Um início que faria inveja a Levi-Strauss (por que, em minha longa carreira, não consegui sistematizar a estrutura de uma cultura familiar tão peculiar como esta? - perguntaria) e uma continuidade suave, delicada, bonita...

É curioso ver a excelência de um conto de alguém que diz se sentir mais à vontade com poemas...

Henrique Magnani said...

Tenho algumas questões pontuais a comentar, ainda... o desfecho (ou o quase desfecho, pois antecede à dúvida final de quem era "Aquele") já está dado desde que ele entra na casa.
Tudo bem que nem sempre é necessário seguirmos a lógica de Lé Carré e inverter o previsível, mas há muitas pistas nesse sentido que, na minha opinião, tiram um pouco do possível caráter de tensão desse momento do conto. E isso, para mim, acaba por embaçar um pouco a "sacada" final, que é absolutamente genial... ;)

É só um ponto de vista, óbvio, e isso não diminui a qualidade do texto.

Segundo comentário: o trecho

"além da antiguidade, generosa no valor que empresta a todas as coisas, menos às pessoas, Aquele foi representado na fotografia faz com que seja única dentre tudo já feito em qualquer século de nossa história"

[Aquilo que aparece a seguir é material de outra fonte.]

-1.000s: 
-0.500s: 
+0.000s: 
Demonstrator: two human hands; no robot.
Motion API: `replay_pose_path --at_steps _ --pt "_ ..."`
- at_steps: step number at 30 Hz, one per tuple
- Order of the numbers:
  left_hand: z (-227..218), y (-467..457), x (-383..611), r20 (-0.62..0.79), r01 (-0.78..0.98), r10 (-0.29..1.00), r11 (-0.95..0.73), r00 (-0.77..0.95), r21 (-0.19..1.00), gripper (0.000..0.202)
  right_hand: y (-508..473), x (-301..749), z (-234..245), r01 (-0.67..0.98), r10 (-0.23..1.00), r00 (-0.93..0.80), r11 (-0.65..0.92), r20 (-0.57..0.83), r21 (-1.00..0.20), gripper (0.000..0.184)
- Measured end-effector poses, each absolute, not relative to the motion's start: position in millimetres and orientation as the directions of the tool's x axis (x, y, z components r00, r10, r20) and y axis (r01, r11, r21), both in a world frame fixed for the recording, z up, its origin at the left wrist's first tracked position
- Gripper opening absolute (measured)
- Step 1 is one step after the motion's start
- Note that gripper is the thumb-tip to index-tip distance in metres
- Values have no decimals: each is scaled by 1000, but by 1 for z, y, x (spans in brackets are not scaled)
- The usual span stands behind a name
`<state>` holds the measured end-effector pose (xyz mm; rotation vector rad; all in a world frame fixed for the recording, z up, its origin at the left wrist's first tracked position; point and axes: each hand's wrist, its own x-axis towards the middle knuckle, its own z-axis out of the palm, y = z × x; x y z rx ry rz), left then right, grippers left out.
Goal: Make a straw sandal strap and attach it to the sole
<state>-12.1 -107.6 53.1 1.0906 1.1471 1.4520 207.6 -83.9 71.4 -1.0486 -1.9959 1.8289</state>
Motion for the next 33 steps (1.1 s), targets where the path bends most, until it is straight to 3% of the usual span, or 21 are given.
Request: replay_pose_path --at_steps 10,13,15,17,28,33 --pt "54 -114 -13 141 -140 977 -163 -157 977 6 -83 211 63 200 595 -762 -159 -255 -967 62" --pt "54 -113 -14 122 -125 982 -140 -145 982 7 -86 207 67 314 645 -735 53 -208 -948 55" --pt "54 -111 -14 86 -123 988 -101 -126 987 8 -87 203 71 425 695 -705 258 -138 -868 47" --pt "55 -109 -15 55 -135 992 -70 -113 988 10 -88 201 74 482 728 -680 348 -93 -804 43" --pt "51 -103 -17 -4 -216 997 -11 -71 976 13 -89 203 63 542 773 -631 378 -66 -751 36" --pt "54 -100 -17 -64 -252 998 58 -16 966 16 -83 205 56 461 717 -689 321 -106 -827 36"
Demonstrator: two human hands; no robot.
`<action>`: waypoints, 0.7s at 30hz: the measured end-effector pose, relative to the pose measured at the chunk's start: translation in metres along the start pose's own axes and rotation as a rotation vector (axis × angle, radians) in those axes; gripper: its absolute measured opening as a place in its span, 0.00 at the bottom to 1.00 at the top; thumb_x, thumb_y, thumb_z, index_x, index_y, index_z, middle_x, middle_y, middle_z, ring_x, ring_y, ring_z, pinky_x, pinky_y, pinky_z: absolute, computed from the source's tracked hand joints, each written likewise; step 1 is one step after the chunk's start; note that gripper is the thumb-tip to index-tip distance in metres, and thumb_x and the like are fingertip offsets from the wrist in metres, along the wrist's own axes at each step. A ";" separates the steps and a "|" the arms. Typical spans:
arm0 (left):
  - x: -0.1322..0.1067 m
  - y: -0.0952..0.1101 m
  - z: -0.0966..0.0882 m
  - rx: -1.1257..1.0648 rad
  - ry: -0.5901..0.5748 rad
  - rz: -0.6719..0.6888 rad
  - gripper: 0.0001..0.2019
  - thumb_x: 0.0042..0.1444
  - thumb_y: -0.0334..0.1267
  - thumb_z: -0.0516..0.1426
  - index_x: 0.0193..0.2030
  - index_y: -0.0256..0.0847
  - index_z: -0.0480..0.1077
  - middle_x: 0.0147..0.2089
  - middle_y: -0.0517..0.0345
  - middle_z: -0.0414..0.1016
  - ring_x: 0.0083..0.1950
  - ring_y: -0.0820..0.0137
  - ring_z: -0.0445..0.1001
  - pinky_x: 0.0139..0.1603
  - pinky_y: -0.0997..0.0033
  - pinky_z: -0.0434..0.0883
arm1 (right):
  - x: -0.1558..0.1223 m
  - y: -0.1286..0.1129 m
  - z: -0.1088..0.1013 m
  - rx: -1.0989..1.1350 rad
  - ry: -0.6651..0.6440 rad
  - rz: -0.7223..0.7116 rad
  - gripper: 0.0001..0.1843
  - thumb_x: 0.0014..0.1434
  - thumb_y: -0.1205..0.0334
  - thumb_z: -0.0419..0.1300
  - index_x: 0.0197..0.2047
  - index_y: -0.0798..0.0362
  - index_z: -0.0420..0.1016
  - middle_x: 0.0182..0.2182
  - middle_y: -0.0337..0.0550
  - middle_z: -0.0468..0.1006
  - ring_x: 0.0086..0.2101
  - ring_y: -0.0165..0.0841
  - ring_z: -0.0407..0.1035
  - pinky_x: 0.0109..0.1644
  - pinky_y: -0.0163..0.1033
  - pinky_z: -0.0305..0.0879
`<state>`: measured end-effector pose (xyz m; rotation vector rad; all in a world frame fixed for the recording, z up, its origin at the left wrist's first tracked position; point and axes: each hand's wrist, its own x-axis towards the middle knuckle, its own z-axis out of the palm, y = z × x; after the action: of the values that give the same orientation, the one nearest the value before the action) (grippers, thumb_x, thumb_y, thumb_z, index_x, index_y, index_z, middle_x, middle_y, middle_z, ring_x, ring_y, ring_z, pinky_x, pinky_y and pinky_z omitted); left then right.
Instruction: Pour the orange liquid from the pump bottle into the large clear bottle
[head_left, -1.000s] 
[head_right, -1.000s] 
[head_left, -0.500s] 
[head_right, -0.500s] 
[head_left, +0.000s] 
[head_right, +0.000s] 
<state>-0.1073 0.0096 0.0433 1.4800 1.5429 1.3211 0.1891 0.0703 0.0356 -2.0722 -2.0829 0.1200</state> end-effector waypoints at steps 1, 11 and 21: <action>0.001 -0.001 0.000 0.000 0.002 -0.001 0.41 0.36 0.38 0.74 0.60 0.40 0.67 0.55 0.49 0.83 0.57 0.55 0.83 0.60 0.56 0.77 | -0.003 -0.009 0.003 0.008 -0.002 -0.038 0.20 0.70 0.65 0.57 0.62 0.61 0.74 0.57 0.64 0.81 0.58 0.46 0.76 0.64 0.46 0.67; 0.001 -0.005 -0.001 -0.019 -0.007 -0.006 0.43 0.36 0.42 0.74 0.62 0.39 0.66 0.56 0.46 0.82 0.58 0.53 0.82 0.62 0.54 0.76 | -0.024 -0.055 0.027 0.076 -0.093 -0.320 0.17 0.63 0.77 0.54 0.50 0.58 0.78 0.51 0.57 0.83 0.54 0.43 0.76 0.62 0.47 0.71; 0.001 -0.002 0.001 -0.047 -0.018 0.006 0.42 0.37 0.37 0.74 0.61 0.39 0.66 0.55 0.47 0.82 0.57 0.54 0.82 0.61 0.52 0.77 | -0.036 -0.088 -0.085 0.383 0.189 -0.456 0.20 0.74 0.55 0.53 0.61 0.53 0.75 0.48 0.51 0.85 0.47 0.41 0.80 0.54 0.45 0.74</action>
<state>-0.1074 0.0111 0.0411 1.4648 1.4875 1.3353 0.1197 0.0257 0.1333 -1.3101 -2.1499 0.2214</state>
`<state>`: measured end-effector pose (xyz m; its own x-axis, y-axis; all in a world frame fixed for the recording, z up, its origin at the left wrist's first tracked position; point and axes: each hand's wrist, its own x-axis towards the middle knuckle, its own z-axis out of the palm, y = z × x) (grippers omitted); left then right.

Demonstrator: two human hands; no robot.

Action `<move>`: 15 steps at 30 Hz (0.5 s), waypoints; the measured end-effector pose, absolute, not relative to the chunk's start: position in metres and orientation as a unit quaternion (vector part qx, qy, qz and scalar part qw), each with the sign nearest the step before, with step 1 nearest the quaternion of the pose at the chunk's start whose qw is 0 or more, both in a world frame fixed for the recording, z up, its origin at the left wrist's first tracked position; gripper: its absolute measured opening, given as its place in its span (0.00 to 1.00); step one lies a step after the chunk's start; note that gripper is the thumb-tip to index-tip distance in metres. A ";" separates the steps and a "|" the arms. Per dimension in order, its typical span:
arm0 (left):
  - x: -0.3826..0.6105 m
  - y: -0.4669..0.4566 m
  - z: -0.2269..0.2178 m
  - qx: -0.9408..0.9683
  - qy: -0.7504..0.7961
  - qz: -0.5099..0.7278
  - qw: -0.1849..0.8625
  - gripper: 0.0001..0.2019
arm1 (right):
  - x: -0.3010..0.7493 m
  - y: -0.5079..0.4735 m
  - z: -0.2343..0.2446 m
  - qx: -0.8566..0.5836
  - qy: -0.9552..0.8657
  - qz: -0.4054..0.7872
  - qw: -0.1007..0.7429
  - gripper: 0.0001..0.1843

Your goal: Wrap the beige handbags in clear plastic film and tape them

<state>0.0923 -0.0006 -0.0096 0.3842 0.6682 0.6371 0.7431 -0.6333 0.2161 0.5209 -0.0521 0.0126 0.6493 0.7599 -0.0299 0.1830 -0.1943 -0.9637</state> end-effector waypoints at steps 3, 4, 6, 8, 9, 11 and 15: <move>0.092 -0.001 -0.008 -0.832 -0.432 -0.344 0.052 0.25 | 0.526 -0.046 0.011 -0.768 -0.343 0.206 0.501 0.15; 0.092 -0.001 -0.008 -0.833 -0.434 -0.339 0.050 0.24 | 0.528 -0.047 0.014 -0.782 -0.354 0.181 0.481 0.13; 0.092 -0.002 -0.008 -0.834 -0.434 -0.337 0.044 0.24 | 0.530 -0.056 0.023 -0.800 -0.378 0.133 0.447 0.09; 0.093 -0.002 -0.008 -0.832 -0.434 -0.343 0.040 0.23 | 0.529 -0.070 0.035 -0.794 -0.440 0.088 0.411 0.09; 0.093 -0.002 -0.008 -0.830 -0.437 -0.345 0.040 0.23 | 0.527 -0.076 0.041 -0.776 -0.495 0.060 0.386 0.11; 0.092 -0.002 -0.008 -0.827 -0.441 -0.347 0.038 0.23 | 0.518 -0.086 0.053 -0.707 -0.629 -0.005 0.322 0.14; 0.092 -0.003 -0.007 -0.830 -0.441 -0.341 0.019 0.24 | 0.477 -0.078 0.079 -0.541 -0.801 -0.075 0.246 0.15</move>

está com algum problema sintático. Talvez você queira ter dito:

...Aquele foi representado na fotografia, o que fez com que...

Ou:

...Aquele ter sido representado na fotografia faz com que...

Ou algo assim.

Entendeu? AbraçO!

Isaac Frederico said...

carauler guto ! este conto esta absolutamente genial ! o anagrama "hairiah", a aura arabesca do conto, sua suavidade estrutural e o melhor, seu humor suave.
desculpe o comentario pouco profissional, mas muito foda !!